→ Task instructions: Transcribe exactly the first line of the listing below and each line that follows it, ending with the line that contains "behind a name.", and omit the remainder.

- - - -

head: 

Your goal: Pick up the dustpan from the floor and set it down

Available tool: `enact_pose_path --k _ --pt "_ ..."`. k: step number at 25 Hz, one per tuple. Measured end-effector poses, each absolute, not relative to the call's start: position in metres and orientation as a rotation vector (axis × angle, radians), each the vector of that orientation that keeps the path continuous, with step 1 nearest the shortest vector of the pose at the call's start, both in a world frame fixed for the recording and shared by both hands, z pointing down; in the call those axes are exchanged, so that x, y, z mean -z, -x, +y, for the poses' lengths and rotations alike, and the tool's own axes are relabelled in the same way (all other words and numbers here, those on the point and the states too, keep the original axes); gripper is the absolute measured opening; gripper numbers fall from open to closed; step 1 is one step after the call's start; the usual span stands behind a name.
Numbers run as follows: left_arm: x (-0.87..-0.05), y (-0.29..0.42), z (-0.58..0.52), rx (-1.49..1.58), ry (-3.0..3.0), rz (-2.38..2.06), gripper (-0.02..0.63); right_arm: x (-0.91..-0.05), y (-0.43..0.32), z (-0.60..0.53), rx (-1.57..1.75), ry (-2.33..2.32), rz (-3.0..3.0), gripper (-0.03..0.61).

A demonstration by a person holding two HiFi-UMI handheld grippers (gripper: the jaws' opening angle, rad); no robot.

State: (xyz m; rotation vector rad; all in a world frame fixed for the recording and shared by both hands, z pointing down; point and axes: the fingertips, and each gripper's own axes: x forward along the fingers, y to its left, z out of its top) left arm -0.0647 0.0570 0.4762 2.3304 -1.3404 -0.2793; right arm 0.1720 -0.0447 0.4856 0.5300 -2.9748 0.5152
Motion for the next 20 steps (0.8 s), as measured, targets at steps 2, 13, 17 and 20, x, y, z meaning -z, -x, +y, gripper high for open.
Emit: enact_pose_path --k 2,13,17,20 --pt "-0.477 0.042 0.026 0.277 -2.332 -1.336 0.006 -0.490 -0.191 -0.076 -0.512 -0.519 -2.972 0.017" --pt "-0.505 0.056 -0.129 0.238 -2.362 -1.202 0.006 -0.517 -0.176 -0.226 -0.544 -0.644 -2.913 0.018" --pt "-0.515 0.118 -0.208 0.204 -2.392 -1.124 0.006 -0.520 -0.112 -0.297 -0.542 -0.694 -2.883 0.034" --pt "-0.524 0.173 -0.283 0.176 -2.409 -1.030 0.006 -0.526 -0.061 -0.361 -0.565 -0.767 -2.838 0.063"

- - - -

→ Result for this task:
head: 

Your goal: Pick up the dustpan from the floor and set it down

Available tool: `enact_pose_path --k _ --pt "_ ..."`. k: step number at 25 Hz, one per tuple. Measured end-effector poses, each absolute, not relative to the call's start: position in metres and orientation as a rotation vector (axis × angle, radians), each the vector of that orientation that keeps the path continuous, with step 1 nearest the shortest vector of the pose at the call's start, both in a world frame fixed for the recording and shared by both hands, z pointing down; in the call those axes are exchanged, so that x, y, z mean -z, -x, +y, for the poses' lengths and rotations alike, and the tool's own axes are relabelled in the same way (all other words and numbers here, those on the point and the states too, keep the original axes); gripper is the absolute measured opening; gripper numbers fall from open to closed; step 1 is one step after the call's start; the usual span stands behind a name.

The output is now finished.